## ACTIVITY
In the data that follows, find the line with "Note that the"; transcribe it, every later line up to the one with "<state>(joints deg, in", and that line as well, exactly and with no others.
╭─ THE DATA
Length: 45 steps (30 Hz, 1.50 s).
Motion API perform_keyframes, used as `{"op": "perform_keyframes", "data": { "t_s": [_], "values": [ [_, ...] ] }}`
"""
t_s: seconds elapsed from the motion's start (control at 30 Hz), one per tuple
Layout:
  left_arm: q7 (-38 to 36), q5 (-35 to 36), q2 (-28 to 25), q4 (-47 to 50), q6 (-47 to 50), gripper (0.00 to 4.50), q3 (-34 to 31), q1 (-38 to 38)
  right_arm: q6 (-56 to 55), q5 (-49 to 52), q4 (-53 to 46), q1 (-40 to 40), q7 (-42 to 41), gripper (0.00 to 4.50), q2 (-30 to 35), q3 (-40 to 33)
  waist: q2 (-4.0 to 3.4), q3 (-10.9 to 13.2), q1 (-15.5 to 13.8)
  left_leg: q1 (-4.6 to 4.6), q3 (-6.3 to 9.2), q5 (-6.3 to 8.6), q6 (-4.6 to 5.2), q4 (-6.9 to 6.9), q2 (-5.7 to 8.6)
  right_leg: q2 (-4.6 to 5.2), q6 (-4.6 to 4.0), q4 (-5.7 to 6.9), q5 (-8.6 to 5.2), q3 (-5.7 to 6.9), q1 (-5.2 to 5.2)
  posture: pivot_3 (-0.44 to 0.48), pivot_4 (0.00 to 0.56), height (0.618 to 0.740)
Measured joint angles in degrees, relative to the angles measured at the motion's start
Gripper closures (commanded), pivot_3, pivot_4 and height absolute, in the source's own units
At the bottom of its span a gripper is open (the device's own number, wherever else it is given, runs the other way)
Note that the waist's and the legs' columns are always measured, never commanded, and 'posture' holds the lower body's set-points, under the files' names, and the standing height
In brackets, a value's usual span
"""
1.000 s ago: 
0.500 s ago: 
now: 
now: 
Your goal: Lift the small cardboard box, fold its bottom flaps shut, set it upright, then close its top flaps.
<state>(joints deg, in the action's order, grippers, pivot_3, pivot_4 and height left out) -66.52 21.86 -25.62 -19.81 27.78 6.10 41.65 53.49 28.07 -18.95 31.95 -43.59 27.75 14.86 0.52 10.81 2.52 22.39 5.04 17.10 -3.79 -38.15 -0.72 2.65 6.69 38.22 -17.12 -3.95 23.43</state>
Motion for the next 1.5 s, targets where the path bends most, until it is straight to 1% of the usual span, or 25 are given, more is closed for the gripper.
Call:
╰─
## ANSWER
Note that the waist's and the legs' columns are always measured, never commanded, and 'posture' holds the lower body's set-points, under the files' names, and the standing height
In brackets, a value's usual span
"""
1.000 s ago: 
0.500 s ago: 
now: 
now: 
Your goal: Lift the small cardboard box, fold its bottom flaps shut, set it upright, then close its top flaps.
<state>(joints deg, in the action's order, grippers, pivot_3, pivot_4 and height left out) -66.52 21.86 -25.62 -19.81 27.78 6.10 41.65 53.49 28.07 -18.95 31.95 -43.59 27.75 14.86 0.52 10.81 2.52 22.39 5.04 17.10 -3.79 -38.15 -0.72 2.65 6.69 38.22 -17.12 -3.95 23.43</state>

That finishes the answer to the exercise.